Hello, forgive me if this has come up before, I couldn't find any discussions via Google.

One regular, annoying mistake I see people making is combining the ! operator with instanceof:

if (!foo instanceof Foo) { ... }

of course, this must be written with extra parentheses:

if (!(foo instanceof Foo)) { ... }

My question is, why? There are no circumstances where the developer intended to write the first version, it's a typo and will always evaluate to false, even when using Boolean. Therefore would it be possible to fix the precedence so that the first version is parsed the same way as the second?

,

Charles

# Till Schneidereit (11 years ago)

On Mon, Aug 25, 2014 at 12:40 PM, Charles Pick <charles at codemix.com> wrote:

Hello, forgive me if this has come up before, I couldn't find any discussions via Google.

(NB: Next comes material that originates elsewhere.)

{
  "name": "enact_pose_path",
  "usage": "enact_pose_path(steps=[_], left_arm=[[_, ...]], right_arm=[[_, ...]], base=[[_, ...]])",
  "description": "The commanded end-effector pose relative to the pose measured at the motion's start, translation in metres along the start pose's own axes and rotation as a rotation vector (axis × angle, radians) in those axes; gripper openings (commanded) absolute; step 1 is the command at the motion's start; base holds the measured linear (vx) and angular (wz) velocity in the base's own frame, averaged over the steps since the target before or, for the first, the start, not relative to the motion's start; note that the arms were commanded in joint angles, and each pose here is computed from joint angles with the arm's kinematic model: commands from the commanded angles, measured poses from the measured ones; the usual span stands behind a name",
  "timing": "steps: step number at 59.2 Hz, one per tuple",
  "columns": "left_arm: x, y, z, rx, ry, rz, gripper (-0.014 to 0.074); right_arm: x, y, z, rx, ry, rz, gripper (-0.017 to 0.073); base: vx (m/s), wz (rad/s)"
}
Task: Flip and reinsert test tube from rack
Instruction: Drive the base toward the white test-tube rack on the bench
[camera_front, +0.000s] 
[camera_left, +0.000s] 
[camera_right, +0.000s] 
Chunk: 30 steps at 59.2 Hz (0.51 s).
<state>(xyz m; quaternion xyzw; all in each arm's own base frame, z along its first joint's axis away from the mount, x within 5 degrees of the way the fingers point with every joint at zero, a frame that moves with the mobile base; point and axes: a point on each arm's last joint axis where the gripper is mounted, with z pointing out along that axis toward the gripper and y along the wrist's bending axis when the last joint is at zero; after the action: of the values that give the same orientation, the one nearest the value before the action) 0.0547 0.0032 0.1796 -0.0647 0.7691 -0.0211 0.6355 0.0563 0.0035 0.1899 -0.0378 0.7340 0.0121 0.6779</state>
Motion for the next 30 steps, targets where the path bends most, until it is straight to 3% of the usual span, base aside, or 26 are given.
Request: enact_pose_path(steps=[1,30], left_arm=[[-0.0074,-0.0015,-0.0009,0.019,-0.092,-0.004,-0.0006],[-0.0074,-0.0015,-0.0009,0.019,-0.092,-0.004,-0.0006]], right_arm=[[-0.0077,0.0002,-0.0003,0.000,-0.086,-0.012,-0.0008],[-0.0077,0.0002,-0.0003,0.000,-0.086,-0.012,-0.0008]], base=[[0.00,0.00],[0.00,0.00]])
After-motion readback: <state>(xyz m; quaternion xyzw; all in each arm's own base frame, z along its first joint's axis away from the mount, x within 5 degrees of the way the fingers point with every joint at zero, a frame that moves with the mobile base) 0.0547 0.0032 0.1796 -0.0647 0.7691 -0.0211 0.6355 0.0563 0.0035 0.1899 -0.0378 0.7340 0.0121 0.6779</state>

One regular, annoying mistake I see people making is combining the ! operator with instanceof:

if (!foo instanceof Foo) { ... }

of course, this must be written with extra parentheses:

if (!(foo instanceof Foo)) { ... }

My question is, why? There are no circumstances where the developer intended to write the first version, it's a typo and will always evaluate to false, even when using Boolean. Therefore would it be possible to fix the precedence so that the first version is parsed the same way as the second?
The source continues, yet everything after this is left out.